Variability in the SNCA gene (which encodes alpha-synuclein, the protein that clumps in Parkinson’s disease) is a major risk factor for PD. Using next-generation sequencing we will characterize SNCA and see whether genetic variability is associated with the trajectory of motor and cognitive decline in patients. In post-mortem patient brains we will also evaluate the genetic contribution of SNCA to gene expression and alpha-synuclein clumping. This project is a collaboration between geneticists at the University of British Columbia, the Movement Disorders Society PD-MCI Consortium (23 international sites) and the Parkinson’s UK Brain Bank.
We will perform next-generation sequencing of SNCA for 800 patients (~400 deceased), with genotyping in several thousand more patients to follow up. We plan to test whether SNCA genetic variability is associated with: i) motor, cognitive and neuropsychiatric disturbances; ii) conversion from PD without cognitive disturbances to PD with mild cognitive impairment or with dementia, as well as; iii) the slope of decline. From post-mortem brain tissue will also include a study of SNCA genetic variability, alpha-synuclein gene and protein expression in brain tissue.
Relevance to Diagnosis/Treatment of Parkinson’s Disease:
In PD, while many individuals are cognitively preserved into later life, a subset develop mild cognitive impairment and subsequent dementia. This study may provide a genetic biomarker that could help predict and distinguish between these trajectories/outcomes.
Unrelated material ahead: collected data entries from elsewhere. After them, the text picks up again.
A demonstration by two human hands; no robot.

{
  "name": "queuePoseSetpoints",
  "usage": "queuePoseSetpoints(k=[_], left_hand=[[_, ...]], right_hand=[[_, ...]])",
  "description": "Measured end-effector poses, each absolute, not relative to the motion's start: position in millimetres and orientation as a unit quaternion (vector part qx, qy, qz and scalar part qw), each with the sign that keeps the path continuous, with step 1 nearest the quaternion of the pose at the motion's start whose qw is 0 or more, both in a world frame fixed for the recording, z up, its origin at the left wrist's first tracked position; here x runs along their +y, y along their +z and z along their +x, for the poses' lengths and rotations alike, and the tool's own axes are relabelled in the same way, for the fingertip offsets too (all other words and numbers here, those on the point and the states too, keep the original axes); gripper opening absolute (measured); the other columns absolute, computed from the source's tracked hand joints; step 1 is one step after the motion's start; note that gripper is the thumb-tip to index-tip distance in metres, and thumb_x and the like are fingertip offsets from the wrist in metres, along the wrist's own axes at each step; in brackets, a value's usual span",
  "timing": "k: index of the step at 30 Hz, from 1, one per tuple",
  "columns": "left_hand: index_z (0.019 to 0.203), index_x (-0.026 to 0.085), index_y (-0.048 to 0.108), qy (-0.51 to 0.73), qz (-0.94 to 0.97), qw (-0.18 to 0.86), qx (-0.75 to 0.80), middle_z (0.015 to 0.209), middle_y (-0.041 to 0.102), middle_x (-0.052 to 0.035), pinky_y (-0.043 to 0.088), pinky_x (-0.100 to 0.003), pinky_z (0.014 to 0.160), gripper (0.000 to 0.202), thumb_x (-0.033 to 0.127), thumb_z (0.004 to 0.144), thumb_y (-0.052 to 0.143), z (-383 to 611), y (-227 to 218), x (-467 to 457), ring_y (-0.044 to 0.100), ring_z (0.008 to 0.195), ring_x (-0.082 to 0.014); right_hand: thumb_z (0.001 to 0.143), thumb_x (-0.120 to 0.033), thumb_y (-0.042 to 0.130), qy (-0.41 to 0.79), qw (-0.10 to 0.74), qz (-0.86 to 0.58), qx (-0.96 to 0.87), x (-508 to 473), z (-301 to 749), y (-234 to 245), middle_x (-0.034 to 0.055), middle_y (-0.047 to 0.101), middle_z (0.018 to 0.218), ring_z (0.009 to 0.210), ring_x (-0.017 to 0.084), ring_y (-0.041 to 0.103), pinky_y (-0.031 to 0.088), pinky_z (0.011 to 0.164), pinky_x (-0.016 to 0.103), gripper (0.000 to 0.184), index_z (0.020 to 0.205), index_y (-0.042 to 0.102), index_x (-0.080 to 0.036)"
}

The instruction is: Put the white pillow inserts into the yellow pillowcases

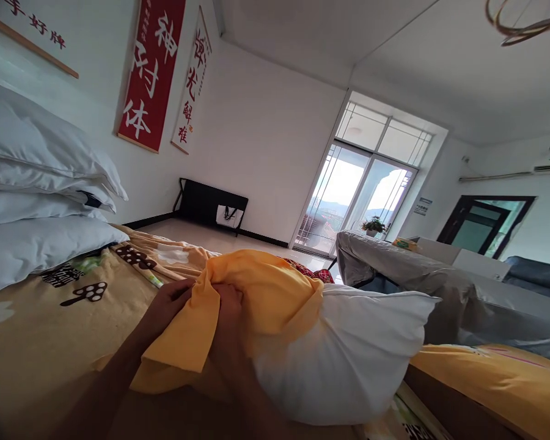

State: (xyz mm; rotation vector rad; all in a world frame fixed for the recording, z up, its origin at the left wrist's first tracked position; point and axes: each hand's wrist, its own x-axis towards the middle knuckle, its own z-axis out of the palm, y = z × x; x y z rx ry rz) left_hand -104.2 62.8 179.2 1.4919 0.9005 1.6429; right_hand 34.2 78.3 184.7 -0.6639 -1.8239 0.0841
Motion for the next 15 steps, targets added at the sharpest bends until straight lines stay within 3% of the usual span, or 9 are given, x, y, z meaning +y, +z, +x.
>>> queuePoseSetpoints(k=[4,9,15], left_hand=[[0.067,0.017,0.056,0.710,0.545,0.253,0.367,0.062,0.046,0.0027,0.033,-0.021,0.054,0.030,0.043,0.082,0.057,-107.0,183.2,55.7,0.040,0.059,-0.0104],[0.069,0.018,0.058,0.732,0.569,0.125,0.354,0.069,0.053,-0.0003,0.039,-0.023,0.063,0.026,0.035,0.088,0.051,-109.1,189.9,43.7,0.047,0.068,-0.0129],[0.069,0.018,0.057,0.704,0.606,0.148,0.338,0.073,0.055,-0.0025,0.043,-0.025,0.065,0.030,0.039,0.088,0.048,-97.4,189.2,50.9,0.051,0.070,-0.0146]], right_hand=[[0.079,-0.019,0.053,0.070,0.598,-0.272,-0.751,72.0,33.9,186.0,0.0007,0.061,0.071,0.072,0.017,0.054,0.041,0.069,0.030,0.011,0.073,0.062,-0.020],[0.076,-0.021,0.055,0.066,0.518,-0.153,-0.839,62.3,37.7,187.8,0.0005,0.063,0.066,0.067,0.016,0.054,0.038,0.070,0.030,0.012,0.064,0.058,-0.020],[0.072,-0.025,0.055,0.152,0.411,-0.120,-0.891,52.0,50.3,196.6,-0.0055,0.037,0.051,0.052,0.010,0.031,0.031,0.055,0.025,0.030,0.052,0.034,-0.020]])
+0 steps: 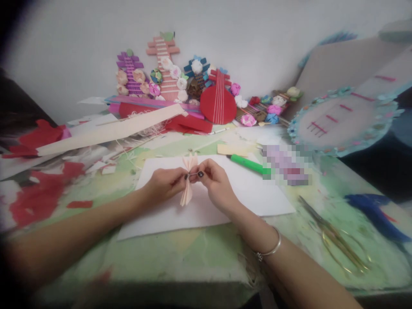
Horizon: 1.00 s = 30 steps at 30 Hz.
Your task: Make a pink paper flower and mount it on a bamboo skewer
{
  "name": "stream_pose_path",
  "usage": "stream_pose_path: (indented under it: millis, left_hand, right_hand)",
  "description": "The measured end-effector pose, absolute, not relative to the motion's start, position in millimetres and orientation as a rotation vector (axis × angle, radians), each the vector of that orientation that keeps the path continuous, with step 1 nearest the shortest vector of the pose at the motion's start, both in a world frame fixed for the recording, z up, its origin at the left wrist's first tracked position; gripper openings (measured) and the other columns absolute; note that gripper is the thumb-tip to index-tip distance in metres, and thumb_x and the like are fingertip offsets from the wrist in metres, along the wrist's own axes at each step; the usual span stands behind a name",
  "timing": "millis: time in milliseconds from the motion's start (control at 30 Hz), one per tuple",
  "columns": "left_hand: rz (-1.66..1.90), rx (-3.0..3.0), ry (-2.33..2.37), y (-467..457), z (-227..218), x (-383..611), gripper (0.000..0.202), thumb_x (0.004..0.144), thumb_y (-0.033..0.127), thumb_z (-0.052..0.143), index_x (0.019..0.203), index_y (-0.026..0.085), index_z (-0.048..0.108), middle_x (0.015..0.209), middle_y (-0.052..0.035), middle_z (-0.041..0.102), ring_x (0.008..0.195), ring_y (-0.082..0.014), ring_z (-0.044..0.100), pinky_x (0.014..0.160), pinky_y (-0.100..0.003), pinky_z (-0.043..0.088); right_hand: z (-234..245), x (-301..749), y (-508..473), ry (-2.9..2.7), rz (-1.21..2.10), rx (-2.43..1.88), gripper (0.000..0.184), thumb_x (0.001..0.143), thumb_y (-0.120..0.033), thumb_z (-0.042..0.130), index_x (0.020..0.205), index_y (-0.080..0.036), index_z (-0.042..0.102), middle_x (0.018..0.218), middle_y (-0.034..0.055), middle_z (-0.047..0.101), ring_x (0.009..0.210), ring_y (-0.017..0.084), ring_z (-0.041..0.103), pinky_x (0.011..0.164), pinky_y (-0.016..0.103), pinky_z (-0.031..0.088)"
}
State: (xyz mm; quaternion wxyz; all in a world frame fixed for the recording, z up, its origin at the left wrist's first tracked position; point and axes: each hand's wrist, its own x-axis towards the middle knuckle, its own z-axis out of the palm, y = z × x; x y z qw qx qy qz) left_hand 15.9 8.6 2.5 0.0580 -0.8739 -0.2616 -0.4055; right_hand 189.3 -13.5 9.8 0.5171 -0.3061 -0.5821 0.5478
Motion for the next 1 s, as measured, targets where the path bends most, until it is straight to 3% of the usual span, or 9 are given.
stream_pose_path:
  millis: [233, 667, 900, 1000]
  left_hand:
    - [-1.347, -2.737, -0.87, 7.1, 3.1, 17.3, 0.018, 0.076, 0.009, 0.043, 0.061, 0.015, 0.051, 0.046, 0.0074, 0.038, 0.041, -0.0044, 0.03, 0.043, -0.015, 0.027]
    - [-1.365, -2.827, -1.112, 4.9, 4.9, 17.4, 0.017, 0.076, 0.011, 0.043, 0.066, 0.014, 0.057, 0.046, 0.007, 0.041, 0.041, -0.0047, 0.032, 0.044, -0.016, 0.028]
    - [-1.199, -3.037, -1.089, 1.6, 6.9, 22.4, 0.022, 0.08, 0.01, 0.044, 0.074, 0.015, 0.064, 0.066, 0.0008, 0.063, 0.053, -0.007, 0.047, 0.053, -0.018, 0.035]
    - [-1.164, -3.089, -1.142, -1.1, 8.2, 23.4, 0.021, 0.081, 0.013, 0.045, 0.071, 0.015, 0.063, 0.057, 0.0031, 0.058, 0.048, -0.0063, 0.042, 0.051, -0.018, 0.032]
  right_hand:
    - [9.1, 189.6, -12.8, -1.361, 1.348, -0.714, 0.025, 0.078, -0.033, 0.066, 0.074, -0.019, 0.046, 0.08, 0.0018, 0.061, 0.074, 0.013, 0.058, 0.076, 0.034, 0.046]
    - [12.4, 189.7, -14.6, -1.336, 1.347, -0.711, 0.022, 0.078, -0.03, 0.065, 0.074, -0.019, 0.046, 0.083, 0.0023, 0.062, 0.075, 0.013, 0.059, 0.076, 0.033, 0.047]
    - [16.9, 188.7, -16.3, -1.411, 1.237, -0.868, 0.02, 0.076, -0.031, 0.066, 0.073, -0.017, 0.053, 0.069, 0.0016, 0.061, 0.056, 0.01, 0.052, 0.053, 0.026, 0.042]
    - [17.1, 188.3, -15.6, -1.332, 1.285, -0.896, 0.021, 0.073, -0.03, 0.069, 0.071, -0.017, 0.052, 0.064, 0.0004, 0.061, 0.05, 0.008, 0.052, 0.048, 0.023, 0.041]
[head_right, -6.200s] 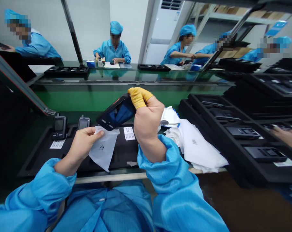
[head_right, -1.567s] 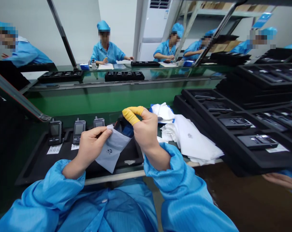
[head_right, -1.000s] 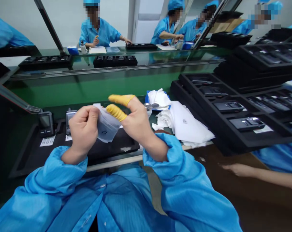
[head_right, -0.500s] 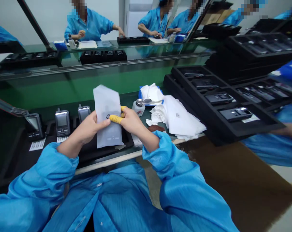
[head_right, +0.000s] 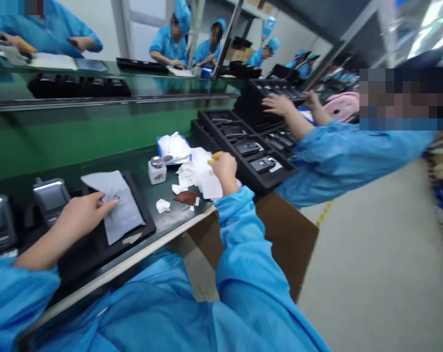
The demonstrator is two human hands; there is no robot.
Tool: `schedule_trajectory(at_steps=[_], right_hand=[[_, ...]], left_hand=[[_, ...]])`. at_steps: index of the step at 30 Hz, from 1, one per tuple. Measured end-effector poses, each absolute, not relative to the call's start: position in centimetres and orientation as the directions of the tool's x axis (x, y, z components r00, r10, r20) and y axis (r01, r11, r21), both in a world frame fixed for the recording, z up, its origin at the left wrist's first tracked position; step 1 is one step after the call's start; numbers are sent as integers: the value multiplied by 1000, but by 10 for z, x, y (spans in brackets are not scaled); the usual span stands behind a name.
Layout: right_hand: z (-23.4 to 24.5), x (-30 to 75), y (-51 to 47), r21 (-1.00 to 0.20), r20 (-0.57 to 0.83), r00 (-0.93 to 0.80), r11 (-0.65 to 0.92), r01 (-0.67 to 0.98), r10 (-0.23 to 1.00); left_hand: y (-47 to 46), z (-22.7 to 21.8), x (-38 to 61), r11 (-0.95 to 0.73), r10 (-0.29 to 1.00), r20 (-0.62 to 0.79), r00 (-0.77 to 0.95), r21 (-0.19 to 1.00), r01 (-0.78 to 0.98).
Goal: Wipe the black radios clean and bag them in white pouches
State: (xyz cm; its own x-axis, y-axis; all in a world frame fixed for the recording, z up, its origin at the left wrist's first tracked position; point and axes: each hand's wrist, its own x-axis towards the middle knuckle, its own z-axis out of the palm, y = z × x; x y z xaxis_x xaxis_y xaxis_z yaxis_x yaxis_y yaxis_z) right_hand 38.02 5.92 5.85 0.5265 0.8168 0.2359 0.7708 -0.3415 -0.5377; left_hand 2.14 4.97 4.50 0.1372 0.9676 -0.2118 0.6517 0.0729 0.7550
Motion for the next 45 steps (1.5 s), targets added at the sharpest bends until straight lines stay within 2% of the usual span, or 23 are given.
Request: schedule_trajectory(at_steps=[1, 3, 5, 7, 11, 15, 17, 18, 19, 21, 23, 25, 28, 30, 32, 34, 35, 37, 38, 39, 42, 45], right_hand=[[50, 387, 62, -528, 190, 565, -402, 748, 803], [34, 392, 65, -556, 133, 619, -459, 693, 774], [24, 391, 67, -614, 110, 631, -447, 651, 768], [21, 390, 68, -689, 109, 623, -393, 609, 774], [38, 395, 64, -820, 128, 600, -256, 512, 790], [76, 374, 51, -909, 168, 512, -69, 412, 842], [91, 340, 41, -957, 182, 392, 70, 282, 902], [96, 318, 36, -982, 185, 290, 164, 94, 939], [98, 295, 31, -977, 173, 188, 193, -93, 967], [95, 247, 22, -941, 105, 2, 100, -323, 994], [85, 204, 17, -904, 15, -174, -61, -424, 985], [71, 170, 14, -870, -56, -298, -193, -453, 953], [52, 135, 13, -836, -109, -396, -300, -460, 912], [41, 118, 11, -823, -128, -445, -345, -450, 886], [35, 106, 11, -847, -173, -521, -397, -355, 836], [35, 98, 17, -919, -228, -593, -373, -131, 772], [38, 95, 24, -954, -243, -600, -301, 5, 762], [50, 87, 47, -957, -210, -546, -56, 285, 811], [57, 81, 62, -907, -139, -469, 77, 413, 872], [63, 74, 78, -803, -80, -398, 178, 569, 914], [74, 46, 122, -688, -52, -331, 207, 696, 942], [71, 19, 148, -602, -121, -289, 162, 782, 950]], left_hand=[[49, 51, 19, -23, 969, -182, 166, 603, 798], [45, 61, 16, -160, 965, -144, 219, 336, 928], [39, 68, 15, -188, 965, -123, 229, 279, 942], [34, 73, 13, -168, 976, -78, 204, 332, 928], [24, 74, 4, -137, 986, -5, 164, 528, 838], [20, 67, 0, -104, 984, -14, 180, 770, 630], [20, 62, 4, -41, 970, -69, 231, 898, 439], [20, 60, 6, 16, 957, -108, 269, 947, 322], [20, 59, 9, 88, 937, -149, 317, 976, 198], [19, 59, 12, 244, 885, -203, 420, 969, -46], [16, 61, 10, 323, 855, -162, 492, 910, -260], [10, 63, 4, 281, 872, -54, 487, 869, -407], [2, 65, -13, 133, 942, 35, 333, 873, -468], [-3, 62, -29, 48, 988, 23, 156, 896, -441], [-6, 58, -48, -15, 998, -9, -62, 929, -369], [-10, 52, -72, -18, 969, -40, -245, 974, -228], [-13, 49, -84, 10, 954, -54, -294, 989, -147], [-17, 44, -105, 111, 949, -101, -298, 994, 15], [-18, 42, -113, 159, 954, -128, -271, 983, 96], [-20, 40, -119, 194, 958, -151, -244, 967, 167], [-21, 39, -126, 227, 963, -169, -209, 926, 300], [-21, 44, -127, 208, 966, -141, -215, 921, 330]])
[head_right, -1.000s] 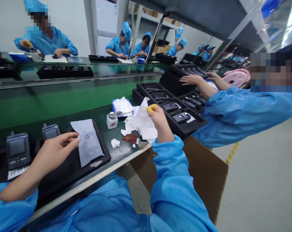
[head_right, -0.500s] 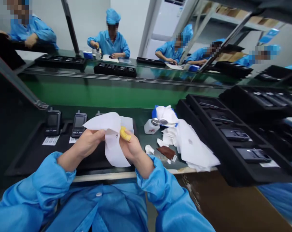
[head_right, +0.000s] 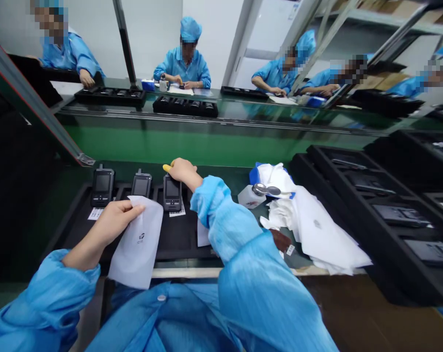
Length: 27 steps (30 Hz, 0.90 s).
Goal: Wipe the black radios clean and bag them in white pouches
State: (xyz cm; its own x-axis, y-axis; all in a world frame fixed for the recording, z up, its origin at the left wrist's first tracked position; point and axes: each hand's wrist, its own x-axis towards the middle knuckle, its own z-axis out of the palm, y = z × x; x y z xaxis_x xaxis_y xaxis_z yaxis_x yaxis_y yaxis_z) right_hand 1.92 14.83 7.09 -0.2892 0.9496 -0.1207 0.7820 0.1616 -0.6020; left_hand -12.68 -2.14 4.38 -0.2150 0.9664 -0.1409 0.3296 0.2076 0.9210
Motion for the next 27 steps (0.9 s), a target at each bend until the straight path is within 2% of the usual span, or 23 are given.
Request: schedule_trajectory(at_steps=[4, 9, 11, 13, 17, 19, 22, 25, 27], right_hand=[[64, 8, 153, -553, -168, -309, 170, 816, 936], [81, 29, 131, -537, -101, -357, 251, 805, 929], [92, 42, 119, -534, -22, -349, 284, 796, 937], [100, 56, 109, -569, 113, -298, 307, 763, 948], [114, 86, 100, -730, 411, -97, 391, 560, 907], [122, 100, 96, -763, 513, -25, 469, 445, 858], [139, 112, 86, -750, 618, 55, 566, 343, 784], [155, 115, 70, -728, 675, 115, 634, 260, 729], [161, 113, 61, -729, 682, 135, 654, 203, 719]], left_hand=[[-25, 53, -132, 196, 962, -103, -254, 907, 374], [-31, 55, -133, 247, 969, -233, -81, 932, 265], [-33, 56, -129, 224, 974, -219, -53, 965, 133], [-33, 58, -124, 205, 977, -206, -55, 979, -10], [-29, 59, -113, 241, 963, -257, -77, 955, -174], [-27, 58, -106, 254, 955, -276, -104, 948, -190], [-24, 59, -94, 210, 959, -239, -152, 960, -186], [-24, 63, -84, 109, 969, -141, -201, 981, -159], [-24, 66, -79, 97, 969, -123, -214, 987, -128]])
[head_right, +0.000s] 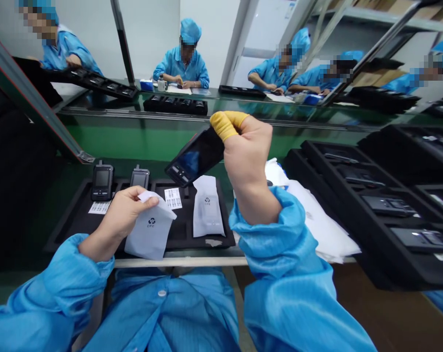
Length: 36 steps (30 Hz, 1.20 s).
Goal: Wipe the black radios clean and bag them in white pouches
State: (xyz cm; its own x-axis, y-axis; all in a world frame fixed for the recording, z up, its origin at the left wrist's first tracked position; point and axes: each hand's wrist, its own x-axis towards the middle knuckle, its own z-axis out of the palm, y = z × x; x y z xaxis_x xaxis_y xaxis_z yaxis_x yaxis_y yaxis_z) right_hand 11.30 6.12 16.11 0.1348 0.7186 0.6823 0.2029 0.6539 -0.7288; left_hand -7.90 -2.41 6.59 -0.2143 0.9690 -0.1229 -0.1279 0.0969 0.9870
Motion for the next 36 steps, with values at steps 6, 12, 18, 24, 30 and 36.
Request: schedule_trajectory(at_steps=[6, 12, 18, 24, 30, 36], right_hand=[[163, 108, 54, -756, 655, 153, 644, 121, 740], [156, 106, 60, -732, 674, 88, 646, 216, 734], [149, 90, 64, -736, 676, 176, 669, 106, 715], [147, 79, 63, -748, 664, 131, 648, 143, 737], [143, 79, 54, -759, 651, 126, 642, 110, 748], [129, 85, 61, -762, 648, 41, 646, 46, 761]], left_hand=[[-24, 70, -73, 91, 978, -122, -168, 979, -182], [-22, 65, -74, 59, 955, -93, -281, 990, -127], [-23, 62, -70, 27, 973, -68, -219, 982, -187], [-27, 62, -67, 43, 963, -71, -260, 993, -113], [-27, 55, -72, 40, 948, -47, -316, 999, -27], [-27, 49, -71, 58, 967, -87, -240, 990, -127]])
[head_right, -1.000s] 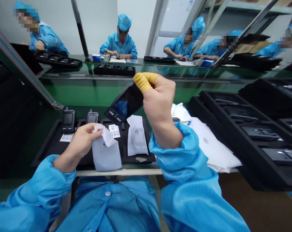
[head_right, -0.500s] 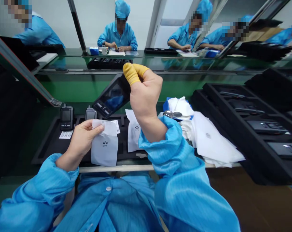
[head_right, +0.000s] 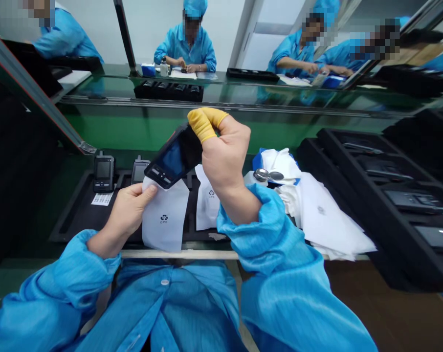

The results will extend prior SNCA association studies of motor dysfunction, may inform physicians and patients with PD of the risk of cognitive dysfunction and the path of decline, and are likely to provide a better mechanistic understanding for targeted therapeutics already in development.
Alpha-synuclein (SNCA) genetic variability has been implicated in many susceptibility studies of idiopathic Parkinson’s disease (PD), Dementia with Lewy bodies (DLB, typically described as Diffuse Lewy body Disease (DLBD) post-mortem) and to a lesser extent multiple system atrophy (MSA). However, which precise variant within the region contributes to the clinical (movement and cognitive) or pathologic phenotypes is unclear. In this study we proposed to sequence the entire SNCA genomic locus (and171 other genes implicated in dopamine metabolism, parkinsonism, dementia and neurodegeneration) to identify specific SNCA biomarkers. Towards this end complete resequencing and/or genotyping has been accomplished for: a) de novo PD (the entire Parkinson’s Progressive Markers Initiative series); b) four PD-MCI cohorts (patients with >5 progression with detailed longitudinal evaluation beyond another 3-8 years and data on PD‐MCI and PDD to MCI (level II) criteria), and; c) autopsy-confirmed Lewy body disease, including patients diagnosed with PD, PDD and DLB (Parkinson’s UK brain bank, Oxford University and Mayo Foundation).
Preliminary analysis has leverage pre‐existing data on cognitive and motor impairment, to deduce which regions of the SNCA locus and which specific variants drive association to PD without cognitive impairment, PD with dementia (PDD), and DLB. In the brain autopsy series we have begun to systematically quantify alpha‐synuclein immunoreactivity by genotype/haplotype, and to correlate alpha‐synuclein genetic variability, gene and protein expression. We have also been actively seeking additional data and samples for a validation series, both within and beyond the PD-MCI Consortium, as originally proposed.